Funny how they already wrote “electric” to describe the clock. Rolls-Royce was made for the electric age and they didn’t even know it. They can just carry on carrying on, and stay Rolls-Royce all the way into the electric future.
Not so for our friends at Ferrari, whose products are the opposite of quiet. How many times have we heard Enzo Ferrari say things like “If it’s not a V12, it’s not a Ferrari”?
4. The solution
And, now that we mentioned Enzo’s line about V12s, here is—right for the taking—the solution that Ferrari came up with when people started taking an interest in different engines than Enzo’s V12: the DINO.

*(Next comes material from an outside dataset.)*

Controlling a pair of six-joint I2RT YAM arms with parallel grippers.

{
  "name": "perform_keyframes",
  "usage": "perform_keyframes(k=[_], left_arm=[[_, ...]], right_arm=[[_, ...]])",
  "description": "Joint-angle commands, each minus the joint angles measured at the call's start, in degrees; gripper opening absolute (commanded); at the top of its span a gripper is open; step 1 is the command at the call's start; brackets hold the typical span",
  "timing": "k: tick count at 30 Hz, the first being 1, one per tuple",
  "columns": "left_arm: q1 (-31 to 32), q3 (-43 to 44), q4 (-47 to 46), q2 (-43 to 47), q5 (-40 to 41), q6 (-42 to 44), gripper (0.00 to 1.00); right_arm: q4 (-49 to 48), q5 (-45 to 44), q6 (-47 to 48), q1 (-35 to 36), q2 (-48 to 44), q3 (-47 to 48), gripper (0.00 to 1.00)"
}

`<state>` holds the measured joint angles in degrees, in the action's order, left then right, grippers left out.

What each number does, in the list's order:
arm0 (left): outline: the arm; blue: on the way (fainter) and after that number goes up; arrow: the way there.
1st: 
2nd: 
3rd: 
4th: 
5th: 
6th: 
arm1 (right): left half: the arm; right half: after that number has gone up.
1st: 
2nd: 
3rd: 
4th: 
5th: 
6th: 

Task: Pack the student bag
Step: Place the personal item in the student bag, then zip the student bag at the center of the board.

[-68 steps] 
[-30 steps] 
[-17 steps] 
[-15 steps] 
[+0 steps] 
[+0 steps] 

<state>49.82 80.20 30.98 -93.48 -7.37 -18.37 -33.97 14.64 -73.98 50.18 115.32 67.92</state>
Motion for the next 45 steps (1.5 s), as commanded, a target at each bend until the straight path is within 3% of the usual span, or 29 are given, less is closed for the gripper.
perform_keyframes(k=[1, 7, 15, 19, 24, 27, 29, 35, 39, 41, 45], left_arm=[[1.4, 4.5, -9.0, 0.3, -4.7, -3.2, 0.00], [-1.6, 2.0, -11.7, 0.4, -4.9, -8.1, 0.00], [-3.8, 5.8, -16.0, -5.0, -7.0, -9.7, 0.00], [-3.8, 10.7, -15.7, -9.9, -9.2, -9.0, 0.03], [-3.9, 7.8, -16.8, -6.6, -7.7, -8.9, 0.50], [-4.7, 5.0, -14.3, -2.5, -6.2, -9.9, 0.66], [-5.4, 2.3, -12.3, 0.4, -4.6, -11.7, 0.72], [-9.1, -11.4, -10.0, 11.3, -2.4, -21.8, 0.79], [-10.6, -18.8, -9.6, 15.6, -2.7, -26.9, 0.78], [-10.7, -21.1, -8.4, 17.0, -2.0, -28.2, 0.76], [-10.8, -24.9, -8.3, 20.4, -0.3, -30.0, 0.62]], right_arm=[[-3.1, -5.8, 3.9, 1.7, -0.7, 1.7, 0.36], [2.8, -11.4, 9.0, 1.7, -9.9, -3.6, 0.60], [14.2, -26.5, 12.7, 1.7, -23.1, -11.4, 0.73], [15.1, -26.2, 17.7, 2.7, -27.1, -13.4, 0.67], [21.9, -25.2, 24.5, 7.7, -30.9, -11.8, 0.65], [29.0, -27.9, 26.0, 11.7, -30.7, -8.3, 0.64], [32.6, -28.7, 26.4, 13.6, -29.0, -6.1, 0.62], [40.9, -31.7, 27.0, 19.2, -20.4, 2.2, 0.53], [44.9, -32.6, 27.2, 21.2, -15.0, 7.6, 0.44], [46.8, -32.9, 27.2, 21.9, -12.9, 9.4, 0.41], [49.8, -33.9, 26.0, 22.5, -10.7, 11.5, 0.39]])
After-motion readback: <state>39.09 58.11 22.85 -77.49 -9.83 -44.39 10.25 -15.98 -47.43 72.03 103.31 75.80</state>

Isn’t it funny? In my first essay on Ferrari, I mentioned it as my favourite Ferrari from the past, and every Ferrarista in town understood what I meant. But they will also remember that the Dino was not a Ferrari.
At least, not for the first decade or so.
Dino was Dino, named after Enzo’s son, Alfredino Ferrari. It came with a V6 engine, which is the reason Enzo thought it inappropriate to put the cavallino on it (and you thought Luca di Montezemolo was the first one to utter those words?). Just like Terrex, the Dino was both a Ferrari and a non-Ferrari.
Both a Ferrari and a non-Ferrari... Which is exactly what the Luce is!
It’s both a Ferrari and not a Ferrari. And that’s great. It shows a view oriented towards the changing, evolving market. It shows experimentation. An open mind about what we could do. Great potential, in other words. But it’s also exactly the reason why Ferrari’s first iterations in EV cannot be Ferrari cars!
Ferrari needs Dino to be its Terrex.
Because, as we already discussed, the biggest threat to Ferrari is going to be the lifestyle brands entering the car market in the coming decade. Ferrari’s Luce doesn’t look much like a Ferrari, we can all agree on that. The thing you bought into just isn’t there in the Luce. So, now, imagine Gucci coming up with their own EV. Do you think Gucci’s EV will look “not very Gucci”? Or do you think, on the other hand, that it’ll look like the most Gucci thing ever?
The thing you’re buying into when you buy anything Gucci will be there in spades. Because Gucci clearly know something about lifestyle branding that Ferrari haven’t yet understood: when market forces lead towards commodification of technical excellence, the only thing you can still leverage is the distinctive brand assets that make consumers reach for you, because they make you desirable.
So, to summarise the 3-step strategy I would have adopted if I was in Ferrari’s shoes:
1. Announce a new sub brand—Dino... dedicated to an electric future. Evoke the heritage contained in the Dino mindset, a new engine for a new age. This is a sub brand that happens to benefit from all of Ferrari’s know-how, as well as being a sub brand the most dedicated Ferraristi will resonate with.
2. Open the new sub brand to collabs. It’s a creative brand, different and innovative. It’s the kind of brand that innovates in the open. No Soviet-style “here’s our new car, put up with it”. Create a new brand world around it that’s informed by the Dino heritage, but it’s experimental and new and just the right thing for Silicon Valley billionaires. Let the youth of Dino Ferrari contrast with the established Ferrari mother brand. Dino is allowed to be different from the mother brand. Go for it.
3. Ten years down the line, let the successes and failures of Dino inform the way forward for Ferrari in the electric world, much like the original Dino informed the way forward for Ferrari back in the 70s, when the brand was re-absorbed into the Ferrari ecosystem.